Directions: Produce an exact copy of the lines below, starting at the first and ending with the line containing "Find the right wrist camera.".

Dataset records:
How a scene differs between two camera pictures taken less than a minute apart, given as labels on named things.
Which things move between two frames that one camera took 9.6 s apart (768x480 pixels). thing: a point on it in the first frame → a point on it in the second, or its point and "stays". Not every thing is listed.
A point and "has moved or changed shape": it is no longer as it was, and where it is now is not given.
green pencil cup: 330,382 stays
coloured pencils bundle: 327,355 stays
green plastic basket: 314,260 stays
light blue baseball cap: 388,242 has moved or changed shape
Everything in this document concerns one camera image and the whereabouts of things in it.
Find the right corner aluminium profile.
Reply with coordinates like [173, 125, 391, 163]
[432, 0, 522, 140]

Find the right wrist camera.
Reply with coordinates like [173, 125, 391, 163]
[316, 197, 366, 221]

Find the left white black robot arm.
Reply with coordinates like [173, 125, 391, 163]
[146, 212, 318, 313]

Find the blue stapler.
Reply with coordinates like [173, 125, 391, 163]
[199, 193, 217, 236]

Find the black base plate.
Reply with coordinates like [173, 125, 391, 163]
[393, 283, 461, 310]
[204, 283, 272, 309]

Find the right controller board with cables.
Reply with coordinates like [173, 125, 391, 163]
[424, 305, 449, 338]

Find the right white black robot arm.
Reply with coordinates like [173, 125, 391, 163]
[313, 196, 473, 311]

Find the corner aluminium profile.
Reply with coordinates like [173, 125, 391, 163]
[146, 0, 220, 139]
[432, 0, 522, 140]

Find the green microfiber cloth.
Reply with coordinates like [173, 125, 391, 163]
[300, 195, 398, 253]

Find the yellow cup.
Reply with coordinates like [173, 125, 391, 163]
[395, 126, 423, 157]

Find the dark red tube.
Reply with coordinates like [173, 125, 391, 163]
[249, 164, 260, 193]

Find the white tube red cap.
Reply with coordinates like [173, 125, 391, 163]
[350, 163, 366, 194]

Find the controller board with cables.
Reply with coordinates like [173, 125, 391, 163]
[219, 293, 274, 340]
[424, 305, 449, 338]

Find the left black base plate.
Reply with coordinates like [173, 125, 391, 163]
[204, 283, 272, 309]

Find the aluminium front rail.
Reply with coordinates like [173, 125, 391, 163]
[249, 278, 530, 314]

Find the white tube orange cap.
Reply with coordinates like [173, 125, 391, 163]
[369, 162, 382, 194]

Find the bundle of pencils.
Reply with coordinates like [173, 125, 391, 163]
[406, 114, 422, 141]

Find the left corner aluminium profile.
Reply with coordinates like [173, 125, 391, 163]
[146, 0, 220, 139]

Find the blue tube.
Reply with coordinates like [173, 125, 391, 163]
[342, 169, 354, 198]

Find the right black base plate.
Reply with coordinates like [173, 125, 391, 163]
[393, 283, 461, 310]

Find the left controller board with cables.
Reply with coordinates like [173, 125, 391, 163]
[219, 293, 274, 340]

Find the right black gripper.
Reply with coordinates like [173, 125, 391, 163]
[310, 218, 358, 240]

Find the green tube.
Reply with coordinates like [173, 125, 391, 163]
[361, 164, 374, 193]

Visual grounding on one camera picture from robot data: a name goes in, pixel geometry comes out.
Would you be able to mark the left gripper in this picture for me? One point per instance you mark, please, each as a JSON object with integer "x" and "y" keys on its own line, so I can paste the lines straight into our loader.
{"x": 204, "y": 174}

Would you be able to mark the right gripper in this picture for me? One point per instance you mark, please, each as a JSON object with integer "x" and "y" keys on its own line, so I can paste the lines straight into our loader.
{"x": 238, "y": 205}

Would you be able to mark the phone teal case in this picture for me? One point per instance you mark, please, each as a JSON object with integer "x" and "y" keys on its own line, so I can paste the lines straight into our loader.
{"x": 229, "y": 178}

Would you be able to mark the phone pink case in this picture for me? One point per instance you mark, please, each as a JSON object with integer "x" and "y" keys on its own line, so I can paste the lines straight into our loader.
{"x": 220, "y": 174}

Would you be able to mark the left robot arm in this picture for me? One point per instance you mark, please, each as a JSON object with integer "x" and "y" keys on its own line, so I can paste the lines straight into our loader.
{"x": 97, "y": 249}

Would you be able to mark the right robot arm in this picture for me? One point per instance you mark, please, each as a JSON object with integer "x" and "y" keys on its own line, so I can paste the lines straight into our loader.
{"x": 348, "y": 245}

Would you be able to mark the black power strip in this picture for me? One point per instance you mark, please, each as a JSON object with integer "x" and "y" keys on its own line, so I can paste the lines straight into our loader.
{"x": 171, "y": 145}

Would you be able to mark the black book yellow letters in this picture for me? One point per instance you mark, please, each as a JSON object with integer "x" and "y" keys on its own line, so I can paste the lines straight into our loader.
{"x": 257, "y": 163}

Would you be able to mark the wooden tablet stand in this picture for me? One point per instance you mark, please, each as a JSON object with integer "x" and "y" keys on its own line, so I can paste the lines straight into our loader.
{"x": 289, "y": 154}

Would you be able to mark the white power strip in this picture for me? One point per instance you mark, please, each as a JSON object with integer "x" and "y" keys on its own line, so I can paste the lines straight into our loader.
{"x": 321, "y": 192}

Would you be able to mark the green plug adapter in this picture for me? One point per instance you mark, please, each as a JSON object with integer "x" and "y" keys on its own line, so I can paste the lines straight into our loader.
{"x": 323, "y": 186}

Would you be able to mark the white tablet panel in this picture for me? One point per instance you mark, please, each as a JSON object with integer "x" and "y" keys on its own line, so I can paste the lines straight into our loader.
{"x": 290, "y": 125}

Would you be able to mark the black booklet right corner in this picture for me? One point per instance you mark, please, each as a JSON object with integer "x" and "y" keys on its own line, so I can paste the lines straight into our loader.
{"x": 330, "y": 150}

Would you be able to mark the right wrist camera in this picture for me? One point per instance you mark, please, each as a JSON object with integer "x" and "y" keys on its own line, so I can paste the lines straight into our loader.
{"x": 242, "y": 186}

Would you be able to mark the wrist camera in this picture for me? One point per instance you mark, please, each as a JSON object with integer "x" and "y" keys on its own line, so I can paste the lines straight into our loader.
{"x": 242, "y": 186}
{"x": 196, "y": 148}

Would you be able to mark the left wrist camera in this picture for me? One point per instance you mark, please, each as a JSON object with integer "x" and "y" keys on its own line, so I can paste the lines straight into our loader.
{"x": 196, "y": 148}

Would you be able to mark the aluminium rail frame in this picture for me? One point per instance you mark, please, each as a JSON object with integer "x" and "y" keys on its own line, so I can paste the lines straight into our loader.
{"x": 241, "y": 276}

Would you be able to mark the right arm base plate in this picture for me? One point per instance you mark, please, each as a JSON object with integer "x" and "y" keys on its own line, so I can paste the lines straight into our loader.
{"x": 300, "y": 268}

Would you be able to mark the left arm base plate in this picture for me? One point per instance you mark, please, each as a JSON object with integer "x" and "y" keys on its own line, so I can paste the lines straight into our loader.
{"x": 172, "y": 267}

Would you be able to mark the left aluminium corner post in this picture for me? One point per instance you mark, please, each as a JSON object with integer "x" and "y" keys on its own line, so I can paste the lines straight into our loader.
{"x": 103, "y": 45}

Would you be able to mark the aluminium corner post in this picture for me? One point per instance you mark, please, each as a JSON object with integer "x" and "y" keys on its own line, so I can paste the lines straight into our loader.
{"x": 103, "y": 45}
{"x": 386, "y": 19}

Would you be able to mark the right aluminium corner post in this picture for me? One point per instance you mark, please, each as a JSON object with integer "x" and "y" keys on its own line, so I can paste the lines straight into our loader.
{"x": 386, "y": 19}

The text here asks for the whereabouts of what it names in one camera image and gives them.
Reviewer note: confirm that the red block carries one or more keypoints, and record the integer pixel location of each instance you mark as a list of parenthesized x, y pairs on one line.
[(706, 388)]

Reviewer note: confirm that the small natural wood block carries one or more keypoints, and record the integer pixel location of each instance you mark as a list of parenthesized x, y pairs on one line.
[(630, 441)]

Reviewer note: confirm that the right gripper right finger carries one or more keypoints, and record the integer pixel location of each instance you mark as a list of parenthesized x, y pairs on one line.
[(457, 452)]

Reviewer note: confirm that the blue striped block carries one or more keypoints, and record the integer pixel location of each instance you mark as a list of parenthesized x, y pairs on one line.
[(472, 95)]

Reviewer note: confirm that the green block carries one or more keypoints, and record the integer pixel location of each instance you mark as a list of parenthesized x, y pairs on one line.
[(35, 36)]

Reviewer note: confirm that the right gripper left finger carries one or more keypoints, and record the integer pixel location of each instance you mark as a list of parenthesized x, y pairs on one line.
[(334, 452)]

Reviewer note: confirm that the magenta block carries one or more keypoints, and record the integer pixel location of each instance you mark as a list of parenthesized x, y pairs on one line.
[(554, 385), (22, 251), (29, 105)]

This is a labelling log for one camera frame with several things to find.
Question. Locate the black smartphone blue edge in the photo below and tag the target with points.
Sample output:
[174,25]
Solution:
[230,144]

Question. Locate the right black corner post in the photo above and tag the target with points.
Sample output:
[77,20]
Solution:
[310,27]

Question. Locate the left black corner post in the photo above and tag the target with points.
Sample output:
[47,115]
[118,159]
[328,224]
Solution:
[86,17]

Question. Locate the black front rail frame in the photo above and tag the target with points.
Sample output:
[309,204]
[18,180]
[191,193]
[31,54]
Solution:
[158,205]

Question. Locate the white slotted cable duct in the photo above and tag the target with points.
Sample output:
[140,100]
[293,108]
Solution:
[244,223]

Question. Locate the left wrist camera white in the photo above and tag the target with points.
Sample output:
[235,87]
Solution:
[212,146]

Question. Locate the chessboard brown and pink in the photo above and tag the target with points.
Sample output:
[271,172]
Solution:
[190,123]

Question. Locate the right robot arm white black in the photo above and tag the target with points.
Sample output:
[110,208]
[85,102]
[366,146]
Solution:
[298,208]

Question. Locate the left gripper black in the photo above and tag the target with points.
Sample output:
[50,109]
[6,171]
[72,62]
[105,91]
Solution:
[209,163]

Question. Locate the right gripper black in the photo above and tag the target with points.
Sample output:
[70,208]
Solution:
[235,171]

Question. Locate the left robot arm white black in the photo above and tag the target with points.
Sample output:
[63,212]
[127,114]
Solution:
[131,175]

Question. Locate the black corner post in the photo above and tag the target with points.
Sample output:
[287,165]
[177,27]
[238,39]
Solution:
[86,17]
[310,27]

Your solution:
How a scene differs between two camera pictures taken less than a minute apart, given as labels on named things.
Which things move between two frames that one camera took 9.6 s apart (768x480 pixels). thing: a point on it in the first frame → a point on it in the second, or its point and "stays". Not every thing is listed.
A point and "has moved or changed shape": it is no longer as it was, and where it is now is not given.
green pencil cup: 330,382 stays
coloured pencils bundle: 327,355 stays
green plastic basket: 314,260 stays
light blue baseball cap: 388,242 has moved or changed shape
Everything in this document concerns one camera image and the whereabouts of things in it.
Find the right corner aluminium profile.
Reply with coordinates like [173, 125, 391, 163]
[432, 0, 522, 140]

Find the right wrist camera.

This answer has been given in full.